* [Source data]
= Beginning of Section =
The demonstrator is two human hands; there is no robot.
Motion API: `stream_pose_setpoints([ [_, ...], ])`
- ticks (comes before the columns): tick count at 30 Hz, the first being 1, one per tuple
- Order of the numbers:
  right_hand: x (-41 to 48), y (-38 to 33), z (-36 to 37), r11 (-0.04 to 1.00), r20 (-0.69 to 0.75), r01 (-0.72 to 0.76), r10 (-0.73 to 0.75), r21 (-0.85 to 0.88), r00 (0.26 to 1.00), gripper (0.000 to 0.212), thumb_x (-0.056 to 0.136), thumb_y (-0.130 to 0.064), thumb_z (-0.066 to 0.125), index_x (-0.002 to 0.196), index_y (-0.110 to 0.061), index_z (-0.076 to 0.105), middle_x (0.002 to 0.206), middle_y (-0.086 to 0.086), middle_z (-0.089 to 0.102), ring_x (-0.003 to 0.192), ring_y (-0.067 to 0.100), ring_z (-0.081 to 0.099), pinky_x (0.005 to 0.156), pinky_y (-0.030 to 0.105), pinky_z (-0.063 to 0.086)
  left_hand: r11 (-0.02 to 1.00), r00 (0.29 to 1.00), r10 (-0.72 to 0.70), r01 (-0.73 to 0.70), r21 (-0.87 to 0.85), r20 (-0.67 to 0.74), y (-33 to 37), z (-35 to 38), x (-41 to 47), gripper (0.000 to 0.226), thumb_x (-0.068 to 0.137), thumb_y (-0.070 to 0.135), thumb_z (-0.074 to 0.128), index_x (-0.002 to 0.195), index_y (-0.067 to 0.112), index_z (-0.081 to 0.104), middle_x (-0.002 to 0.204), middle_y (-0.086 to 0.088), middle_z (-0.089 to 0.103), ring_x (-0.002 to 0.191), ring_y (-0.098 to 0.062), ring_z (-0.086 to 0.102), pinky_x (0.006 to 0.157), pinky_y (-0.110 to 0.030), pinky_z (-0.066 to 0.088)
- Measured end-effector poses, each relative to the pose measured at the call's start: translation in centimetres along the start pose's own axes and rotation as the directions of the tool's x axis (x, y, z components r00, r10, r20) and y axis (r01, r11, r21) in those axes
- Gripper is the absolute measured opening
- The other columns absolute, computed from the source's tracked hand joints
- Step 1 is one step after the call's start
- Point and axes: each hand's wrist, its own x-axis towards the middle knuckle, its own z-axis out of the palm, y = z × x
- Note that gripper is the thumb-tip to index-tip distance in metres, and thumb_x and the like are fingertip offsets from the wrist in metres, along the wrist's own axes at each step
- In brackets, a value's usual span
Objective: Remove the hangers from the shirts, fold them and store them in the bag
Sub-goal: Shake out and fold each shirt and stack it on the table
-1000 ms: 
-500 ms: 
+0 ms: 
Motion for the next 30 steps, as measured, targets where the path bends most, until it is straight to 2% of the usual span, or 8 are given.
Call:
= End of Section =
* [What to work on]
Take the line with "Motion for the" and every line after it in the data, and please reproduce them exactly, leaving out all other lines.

* [Answer to this exercise]
Motion for the next 30 steps, as measured, targets where the path bends most, until it is straight to 2% of the usual span, or 8 are given.
Call:

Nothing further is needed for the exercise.